▶ TASK DIRECTIONS
Start at the first line of the material. Repeat each line exactly through the one containing "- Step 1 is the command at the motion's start", then stop.

════════

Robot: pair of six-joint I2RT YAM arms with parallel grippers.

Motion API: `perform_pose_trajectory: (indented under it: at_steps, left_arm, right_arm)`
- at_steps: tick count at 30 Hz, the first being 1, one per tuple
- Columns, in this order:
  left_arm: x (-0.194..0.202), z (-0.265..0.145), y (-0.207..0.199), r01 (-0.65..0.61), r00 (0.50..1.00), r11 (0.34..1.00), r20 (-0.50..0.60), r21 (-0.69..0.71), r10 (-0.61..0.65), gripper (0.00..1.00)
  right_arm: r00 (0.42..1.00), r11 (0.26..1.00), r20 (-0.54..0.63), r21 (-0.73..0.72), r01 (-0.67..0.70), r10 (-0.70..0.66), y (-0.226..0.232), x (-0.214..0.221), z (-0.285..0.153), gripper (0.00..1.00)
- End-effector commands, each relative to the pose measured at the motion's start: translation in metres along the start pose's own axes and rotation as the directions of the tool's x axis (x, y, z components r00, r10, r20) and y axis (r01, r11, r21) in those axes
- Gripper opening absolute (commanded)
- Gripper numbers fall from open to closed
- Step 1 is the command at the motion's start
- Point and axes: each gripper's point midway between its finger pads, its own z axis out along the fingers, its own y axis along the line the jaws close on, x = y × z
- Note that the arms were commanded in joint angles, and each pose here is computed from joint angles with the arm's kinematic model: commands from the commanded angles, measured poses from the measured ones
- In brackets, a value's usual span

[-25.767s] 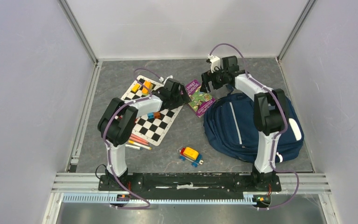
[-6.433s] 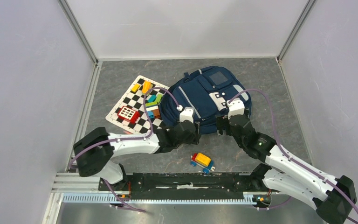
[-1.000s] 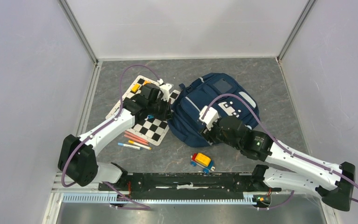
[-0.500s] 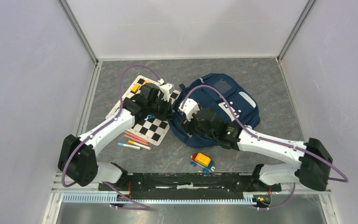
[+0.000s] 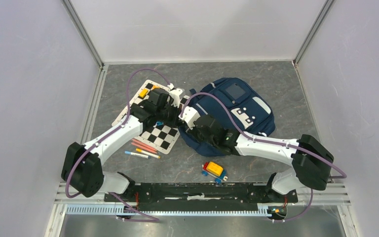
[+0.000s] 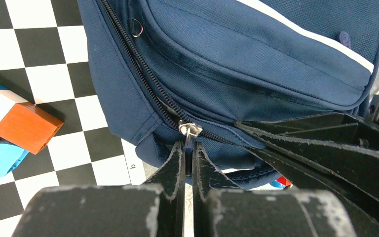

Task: Pack the student bag
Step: Zip the student bag at the center of the board.

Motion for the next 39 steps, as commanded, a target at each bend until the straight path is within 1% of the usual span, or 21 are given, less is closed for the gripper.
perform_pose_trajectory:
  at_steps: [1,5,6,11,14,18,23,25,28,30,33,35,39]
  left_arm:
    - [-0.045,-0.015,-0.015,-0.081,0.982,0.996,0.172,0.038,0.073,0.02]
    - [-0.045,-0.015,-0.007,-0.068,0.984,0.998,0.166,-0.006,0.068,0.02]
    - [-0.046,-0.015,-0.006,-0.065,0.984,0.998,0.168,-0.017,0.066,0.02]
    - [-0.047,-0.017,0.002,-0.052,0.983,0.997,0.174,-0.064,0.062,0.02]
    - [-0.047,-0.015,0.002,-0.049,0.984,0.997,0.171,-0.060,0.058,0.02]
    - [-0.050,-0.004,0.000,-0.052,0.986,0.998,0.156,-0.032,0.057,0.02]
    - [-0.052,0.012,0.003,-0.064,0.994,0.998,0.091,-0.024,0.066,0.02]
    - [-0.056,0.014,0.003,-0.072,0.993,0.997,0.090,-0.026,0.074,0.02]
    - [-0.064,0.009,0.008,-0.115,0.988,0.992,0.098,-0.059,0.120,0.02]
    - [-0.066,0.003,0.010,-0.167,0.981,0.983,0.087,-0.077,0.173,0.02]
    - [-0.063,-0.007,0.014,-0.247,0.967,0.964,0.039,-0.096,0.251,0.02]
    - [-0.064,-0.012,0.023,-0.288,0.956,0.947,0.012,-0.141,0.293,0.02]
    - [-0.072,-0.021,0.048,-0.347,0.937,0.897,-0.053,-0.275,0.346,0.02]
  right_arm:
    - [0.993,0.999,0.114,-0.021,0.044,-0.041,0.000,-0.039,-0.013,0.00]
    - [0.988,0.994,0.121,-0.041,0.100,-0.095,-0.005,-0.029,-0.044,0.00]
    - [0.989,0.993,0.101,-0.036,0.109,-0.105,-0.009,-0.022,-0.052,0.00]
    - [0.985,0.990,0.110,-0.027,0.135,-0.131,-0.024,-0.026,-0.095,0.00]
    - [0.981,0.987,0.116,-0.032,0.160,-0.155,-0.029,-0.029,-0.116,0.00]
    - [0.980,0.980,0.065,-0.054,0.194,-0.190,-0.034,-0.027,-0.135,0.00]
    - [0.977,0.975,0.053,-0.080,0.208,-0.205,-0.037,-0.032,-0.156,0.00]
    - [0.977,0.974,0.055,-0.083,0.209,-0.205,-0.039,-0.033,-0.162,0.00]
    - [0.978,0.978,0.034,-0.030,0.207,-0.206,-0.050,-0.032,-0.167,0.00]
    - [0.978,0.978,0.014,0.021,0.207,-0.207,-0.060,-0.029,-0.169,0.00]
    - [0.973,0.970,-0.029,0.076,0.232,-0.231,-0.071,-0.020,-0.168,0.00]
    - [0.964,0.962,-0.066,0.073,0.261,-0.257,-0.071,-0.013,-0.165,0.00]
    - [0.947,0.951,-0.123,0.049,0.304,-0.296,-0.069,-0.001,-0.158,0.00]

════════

▶ YOUR RESPONSE
Robot: pair of six-joint I2RT YAM arms with parallel grippers.

Motion API: `perform_pose_trajectory: (indented under it: at_steps, left_arm, right_arm)`
- at_steps: tick count at 30 Hz, the first being 1, one per tuple
- Columns, in this order:
  left_arm: x (-0.194..0.202), z (-0.265..0.145), y (-0.207..0.199), r01 (-0.65..0.61), r00 (0.50..1.00), r11 (0.34..1.00), r20 (-0.50..0.60), r21 (-0.69..0.71), r10 (-0.61..0.65), gripper (0.00..1.00)
  right_arm: r00 (0.42..1.00), r11 (0.26..1.00), r20 (-0.54..0.63), r21 (-0.73..0.72), r01 (-0.67..0.70), r10 (-0.70..0.66), y (-0.226..0.232), x (-0.214..0.221), z (-0.285..0.153), gripper (0.00..1.00)
- End-effector commands, each relative to the pose measured at the motion's start: translation in metres along the start pose's own axes and rotation as the directions of the tool's x axis (x, y, z components r00, r10, r20) and y axis (r01, r11, r21) in those axes
- Gripper opening absolute (commanded)
- Gripper numbers fall from open to closed
- Step 1 is the command at the motion's start

This finishes the response to the exercise.